▶ [Work required] Your answer should consist of each line from the data below that contains "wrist".

▶ [Supplied records]
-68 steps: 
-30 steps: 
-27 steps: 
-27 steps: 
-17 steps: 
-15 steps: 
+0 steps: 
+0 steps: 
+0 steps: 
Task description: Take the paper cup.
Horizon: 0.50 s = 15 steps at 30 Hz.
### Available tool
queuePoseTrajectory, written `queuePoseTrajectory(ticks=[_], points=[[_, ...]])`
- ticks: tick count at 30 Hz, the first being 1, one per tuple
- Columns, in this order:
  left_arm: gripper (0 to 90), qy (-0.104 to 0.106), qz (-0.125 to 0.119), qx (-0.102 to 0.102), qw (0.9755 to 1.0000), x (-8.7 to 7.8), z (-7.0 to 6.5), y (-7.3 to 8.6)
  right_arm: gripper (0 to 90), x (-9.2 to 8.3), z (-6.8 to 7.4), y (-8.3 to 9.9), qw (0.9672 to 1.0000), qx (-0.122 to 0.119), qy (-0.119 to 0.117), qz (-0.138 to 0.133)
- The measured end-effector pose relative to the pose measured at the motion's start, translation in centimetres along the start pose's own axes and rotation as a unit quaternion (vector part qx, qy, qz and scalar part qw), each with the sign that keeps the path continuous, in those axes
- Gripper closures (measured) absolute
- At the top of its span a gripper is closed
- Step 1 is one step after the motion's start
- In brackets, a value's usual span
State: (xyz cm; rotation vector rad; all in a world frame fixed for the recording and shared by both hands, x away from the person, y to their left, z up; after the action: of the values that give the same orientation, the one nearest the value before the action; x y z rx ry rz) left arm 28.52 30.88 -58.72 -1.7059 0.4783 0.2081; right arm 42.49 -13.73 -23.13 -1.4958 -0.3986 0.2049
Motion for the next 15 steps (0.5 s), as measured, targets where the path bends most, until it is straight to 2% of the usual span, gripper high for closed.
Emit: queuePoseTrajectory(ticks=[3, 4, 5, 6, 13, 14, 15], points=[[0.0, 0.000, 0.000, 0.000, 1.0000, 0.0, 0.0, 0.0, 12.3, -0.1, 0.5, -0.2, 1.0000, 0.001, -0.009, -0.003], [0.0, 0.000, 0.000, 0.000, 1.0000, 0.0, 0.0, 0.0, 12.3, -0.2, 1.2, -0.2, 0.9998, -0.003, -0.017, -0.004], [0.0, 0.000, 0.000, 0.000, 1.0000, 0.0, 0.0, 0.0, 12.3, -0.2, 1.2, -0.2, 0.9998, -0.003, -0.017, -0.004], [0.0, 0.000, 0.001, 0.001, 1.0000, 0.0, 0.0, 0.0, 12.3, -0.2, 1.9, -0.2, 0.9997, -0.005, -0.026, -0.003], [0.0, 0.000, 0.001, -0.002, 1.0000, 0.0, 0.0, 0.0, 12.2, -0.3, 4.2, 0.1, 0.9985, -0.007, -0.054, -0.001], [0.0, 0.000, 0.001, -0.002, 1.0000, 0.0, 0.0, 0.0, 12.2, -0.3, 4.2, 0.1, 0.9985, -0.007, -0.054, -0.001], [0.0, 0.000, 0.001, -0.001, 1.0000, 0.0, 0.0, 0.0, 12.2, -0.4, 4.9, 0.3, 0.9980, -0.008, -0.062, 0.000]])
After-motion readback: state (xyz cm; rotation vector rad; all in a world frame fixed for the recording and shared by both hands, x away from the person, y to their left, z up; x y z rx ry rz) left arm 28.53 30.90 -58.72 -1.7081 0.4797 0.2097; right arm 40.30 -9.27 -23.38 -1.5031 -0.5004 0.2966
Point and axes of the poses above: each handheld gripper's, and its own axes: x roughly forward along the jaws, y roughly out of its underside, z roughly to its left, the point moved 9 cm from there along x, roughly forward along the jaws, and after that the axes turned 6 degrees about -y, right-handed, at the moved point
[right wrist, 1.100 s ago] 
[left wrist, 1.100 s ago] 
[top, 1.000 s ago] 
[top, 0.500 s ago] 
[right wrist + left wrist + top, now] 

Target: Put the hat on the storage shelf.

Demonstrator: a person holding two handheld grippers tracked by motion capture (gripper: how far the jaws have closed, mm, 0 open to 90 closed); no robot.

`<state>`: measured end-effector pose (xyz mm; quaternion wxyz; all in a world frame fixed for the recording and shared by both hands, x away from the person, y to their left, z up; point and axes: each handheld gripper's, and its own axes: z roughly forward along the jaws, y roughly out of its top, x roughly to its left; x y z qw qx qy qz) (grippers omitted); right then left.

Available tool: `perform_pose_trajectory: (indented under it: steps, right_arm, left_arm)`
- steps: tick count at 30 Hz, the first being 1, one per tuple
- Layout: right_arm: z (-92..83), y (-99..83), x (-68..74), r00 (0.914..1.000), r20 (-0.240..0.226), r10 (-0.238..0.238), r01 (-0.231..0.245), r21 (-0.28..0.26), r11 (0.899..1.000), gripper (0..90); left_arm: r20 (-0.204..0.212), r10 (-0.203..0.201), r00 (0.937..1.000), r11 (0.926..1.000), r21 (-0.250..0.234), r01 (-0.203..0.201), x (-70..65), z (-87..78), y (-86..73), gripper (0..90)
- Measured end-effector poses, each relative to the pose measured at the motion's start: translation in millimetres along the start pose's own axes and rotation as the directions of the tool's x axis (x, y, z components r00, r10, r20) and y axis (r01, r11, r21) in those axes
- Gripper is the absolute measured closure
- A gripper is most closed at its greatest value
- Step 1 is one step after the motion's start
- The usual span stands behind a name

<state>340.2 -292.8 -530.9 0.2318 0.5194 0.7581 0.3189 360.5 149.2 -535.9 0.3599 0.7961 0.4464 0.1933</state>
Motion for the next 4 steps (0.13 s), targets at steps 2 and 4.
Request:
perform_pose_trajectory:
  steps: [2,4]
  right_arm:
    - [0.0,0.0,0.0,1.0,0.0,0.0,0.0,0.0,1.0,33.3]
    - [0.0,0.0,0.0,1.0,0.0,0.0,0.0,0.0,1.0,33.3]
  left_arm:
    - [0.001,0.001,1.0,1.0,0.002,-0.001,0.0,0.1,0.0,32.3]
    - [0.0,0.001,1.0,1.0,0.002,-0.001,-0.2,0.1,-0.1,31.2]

▶ [Output of the exercise]
[right wrist, 1.100 s ago] 
[left wrist, 1.100 s ago] 
[right wrist + left wrist + top, now] 

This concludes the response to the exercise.